Are you okay? He writes, neat and precise next to my scrawl. I shrug. Okay is a relative term, and I doubt he wants to hear about my cracked ribs and horrendously bruised ego at the way I sobbed when they took me. Instead, I take the offered pencil and scribble the first thing I think to ask him, remnants of small talk in a simpler time.

What’s your name?

But, he shakes his head hastily.

No names. Not allowed.

Of course. Guess I’m about to live with a stranger then.

Tell me something about you, then. Anything at all.

He pauses, as if he is genuinely contemplating his answer, pencil pressed against his lips. The wood dents his bottom lip, which is plumper than I’ve seen on any boy before. He’s attractive, in an unusual sort of way. Almost pretty. It’s a shame he’s here, there would have been artsy girls at Higgs who would have loved him. Eventually, he seems to decide and writes, very precisely, on the page.

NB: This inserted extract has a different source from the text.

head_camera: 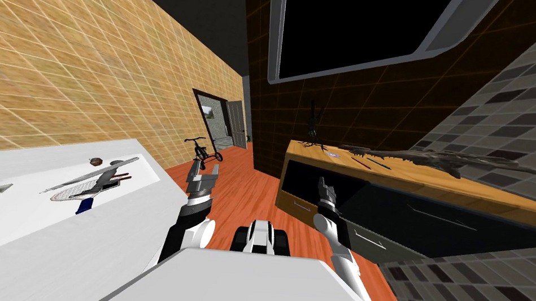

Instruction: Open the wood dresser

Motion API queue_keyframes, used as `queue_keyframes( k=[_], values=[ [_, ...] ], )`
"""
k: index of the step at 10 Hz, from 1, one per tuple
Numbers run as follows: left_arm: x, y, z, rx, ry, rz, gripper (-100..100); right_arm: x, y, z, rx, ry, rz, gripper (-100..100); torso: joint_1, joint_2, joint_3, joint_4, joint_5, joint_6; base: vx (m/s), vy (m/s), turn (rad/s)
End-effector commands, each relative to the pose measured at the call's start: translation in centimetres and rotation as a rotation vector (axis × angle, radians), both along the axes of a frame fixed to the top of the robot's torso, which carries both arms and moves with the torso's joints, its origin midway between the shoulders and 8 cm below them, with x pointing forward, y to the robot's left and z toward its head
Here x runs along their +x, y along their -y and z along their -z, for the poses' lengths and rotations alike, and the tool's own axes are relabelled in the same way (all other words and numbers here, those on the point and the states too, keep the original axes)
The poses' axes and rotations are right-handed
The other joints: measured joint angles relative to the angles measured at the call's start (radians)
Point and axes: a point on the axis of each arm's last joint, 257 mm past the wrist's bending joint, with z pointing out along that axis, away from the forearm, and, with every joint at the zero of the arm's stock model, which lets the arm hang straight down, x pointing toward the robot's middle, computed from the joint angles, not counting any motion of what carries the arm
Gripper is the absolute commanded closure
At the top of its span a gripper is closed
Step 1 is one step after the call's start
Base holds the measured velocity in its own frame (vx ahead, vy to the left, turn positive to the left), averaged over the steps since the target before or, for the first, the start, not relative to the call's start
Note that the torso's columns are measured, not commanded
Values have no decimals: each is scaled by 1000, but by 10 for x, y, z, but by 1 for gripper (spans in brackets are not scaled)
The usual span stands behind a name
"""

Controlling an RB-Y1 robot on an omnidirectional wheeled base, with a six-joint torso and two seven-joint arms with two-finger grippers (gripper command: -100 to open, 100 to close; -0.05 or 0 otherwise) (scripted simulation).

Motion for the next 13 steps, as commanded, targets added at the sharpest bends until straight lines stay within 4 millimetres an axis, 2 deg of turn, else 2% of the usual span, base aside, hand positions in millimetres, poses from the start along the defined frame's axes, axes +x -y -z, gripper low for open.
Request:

According to my dad my eyes are blue.

It’s a good joke, considering neither of us will ever know what blue looks like, and I let out an accidental snort. Across the room, the teacher glares at us and so I temper my expression. Eight-one-one pulls out his own notebook – a different brand to mine, they’re clearly not buying in bulk – and opens it to a set of maths problems. They’re almost all filled in and my heart sinks. Trust me to end up sat next to some proper nerd when I can’t even ask him for help. He passes me a blank set of calculations and then, gently, nudges me with his little finger.

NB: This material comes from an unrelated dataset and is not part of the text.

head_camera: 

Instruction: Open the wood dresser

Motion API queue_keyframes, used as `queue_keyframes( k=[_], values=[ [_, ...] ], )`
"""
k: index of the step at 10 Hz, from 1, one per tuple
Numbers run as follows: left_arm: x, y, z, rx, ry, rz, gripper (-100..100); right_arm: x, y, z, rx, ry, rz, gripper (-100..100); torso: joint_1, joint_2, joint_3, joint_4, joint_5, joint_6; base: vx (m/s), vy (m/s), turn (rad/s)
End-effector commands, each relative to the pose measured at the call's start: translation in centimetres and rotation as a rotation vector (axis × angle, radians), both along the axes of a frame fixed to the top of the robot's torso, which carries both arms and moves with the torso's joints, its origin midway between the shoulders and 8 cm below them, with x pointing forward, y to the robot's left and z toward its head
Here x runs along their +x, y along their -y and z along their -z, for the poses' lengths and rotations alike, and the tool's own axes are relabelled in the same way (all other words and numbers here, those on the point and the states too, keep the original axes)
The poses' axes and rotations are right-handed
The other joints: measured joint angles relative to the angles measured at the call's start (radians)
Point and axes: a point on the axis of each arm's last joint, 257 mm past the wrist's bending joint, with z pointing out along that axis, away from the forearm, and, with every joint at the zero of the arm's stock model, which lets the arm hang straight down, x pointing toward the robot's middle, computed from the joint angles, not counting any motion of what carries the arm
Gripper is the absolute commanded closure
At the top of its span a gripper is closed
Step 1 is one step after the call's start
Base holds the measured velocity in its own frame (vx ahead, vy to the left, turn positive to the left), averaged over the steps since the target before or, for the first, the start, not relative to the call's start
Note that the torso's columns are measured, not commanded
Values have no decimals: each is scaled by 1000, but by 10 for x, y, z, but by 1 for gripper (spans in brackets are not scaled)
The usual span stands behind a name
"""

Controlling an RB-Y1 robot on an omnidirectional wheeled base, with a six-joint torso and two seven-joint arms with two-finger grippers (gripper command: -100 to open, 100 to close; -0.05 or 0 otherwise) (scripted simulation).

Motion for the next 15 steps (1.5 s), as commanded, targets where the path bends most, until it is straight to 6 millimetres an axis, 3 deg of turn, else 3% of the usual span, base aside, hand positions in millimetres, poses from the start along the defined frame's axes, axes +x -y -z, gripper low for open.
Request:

Still okay? He taps the message he has written in my own notebook without me even realising and I nod, staring at the calculations hopelessly. The teacher is silently picking at his nails in his chair – he clearly doesn’t care about how we do academically… which is somewhat of a relief. Underneath, he writes, very carefully, don’t ever write messages on your work. 

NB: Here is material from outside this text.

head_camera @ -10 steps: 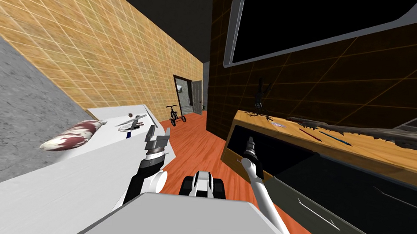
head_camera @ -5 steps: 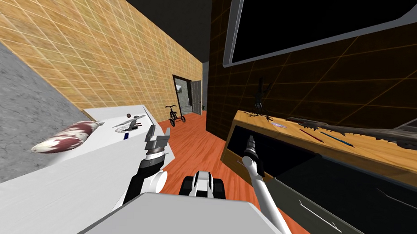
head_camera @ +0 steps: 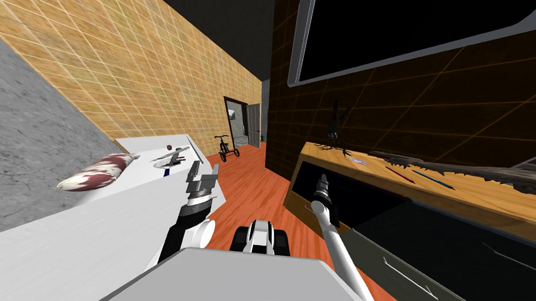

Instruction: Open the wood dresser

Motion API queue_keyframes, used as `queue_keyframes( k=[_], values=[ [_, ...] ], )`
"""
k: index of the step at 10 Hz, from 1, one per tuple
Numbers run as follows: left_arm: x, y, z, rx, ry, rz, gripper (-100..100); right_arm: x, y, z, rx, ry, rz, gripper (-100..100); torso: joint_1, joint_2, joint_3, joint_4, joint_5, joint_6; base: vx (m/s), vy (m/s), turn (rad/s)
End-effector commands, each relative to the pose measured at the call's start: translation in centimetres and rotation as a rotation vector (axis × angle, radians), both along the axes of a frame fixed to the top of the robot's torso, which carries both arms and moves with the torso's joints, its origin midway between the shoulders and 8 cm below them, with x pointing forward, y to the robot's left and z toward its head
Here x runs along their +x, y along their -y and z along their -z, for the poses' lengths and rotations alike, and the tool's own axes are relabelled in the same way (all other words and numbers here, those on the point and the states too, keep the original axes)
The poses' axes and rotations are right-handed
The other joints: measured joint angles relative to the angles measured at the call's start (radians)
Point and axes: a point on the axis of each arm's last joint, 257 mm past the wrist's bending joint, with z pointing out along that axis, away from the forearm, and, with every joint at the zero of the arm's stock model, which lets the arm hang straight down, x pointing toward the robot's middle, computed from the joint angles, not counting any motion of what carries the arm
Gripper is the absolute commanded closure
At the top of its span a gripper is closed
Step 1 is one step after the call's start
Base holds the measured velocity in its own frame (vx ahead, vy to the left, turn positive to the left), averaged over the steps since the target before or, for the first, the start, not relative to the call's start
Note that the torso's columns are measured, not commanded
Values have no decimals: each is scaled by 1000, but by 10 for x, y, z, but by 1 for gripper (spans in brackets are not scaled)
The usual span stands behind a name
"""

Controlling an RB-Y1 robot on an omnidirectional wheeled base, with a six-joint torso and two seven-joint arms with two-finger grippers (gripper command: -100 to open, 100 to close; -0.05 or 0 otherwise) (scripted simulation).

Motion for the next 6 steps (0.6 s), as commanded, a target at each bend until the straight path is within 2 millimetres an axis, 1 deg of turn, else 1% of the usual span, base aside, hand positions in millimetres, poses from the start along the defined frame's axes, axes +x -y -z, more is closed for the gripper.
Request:
queue_keyframes(
  k=[1, 6],
  values=[
    [0, 0, 0, 0, 0, 0, 0, -2, -2, -2, 71, 45, -13, -100, 3, 0, 0, 0, 1, 0, -41, -39, 14],
    [0, 0, 0, 0, 0, 0, 0, -4, -5, -4, 199, 123, -38, -100, 3, 0, 0, 0, 1, 0, -38, -26, 10]
  ],
)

It’s an ominous warning. Made even worse when he continues.

i work in the kitchen on the breakfast shift so i can burn these pages tomorrow. don’t let them see.

Oh.

It’s a keen shift in he way he writes… less precise, more hurried… and I carefully, trying not to draw the attention of the teacher, tear away the page we have been writing on and settle it on my lap. He gives me a little thumbs up on the table.

We sit in silence (ha!) and complete our maths work. Well, try in my case. Every so often my new friend reaches over to correct something I’ve done and, rather than be annoyed by it, I’m weirdly grateful. After a while, I feel a slight tug in my lap. He has reached over and taken the torn page from my notebook.

Why are you here?

It feels like it should be an intrusive question, but weirdly I don’t mind answering. He’s here too, after all. Maybe he also has a shitty dad who ruined his life. I reach over, brace the page on his thigh and write sloppily.

My parents were soulmates… then my dad stood up on record and said that they weren’t anymore so he could marry someone else. Now I’m here. You?

His response comes quickly, a full sentence in five characters.

I’m gay.

The confusion must be written on my face. It’s not, as far as I’m aware, expressly illegal to be gay. Although if the real right wingers in the new government get their way it will be eventually. He shrugs.

I was outed when I was fourteen. Basically everyone except my best friends stopped speaking to me. I guess they thought it might be catching? Or they might accidentally end up with me as their soulmate if they said a word to me. Eventually it got too much and I…

There’s a blot on the page as I watch him write, a smudge that I realise too late is a tear. He’s crying over the page.

I did something stupid. Ended up in hospital and then here. I guess being gay was tolerable but being gay and mentally ill was just too much.

I don’t know how to reply… what I would say if I were even allowed to speak. It feels so unfair, for the world to have allowed a child to have spiralled down to rock bottom. But then, I suppose, nothing about this is fair for either of us. Still, I feel weirdly protective.

Across the room, the teacher has propped his feet up on the desk and is slumped back in his chair, eyes closed. I don’t think he’s asleep, but he’s at least not looking and so I reach up and wipe away the boy’s tears with the pad of my thumb.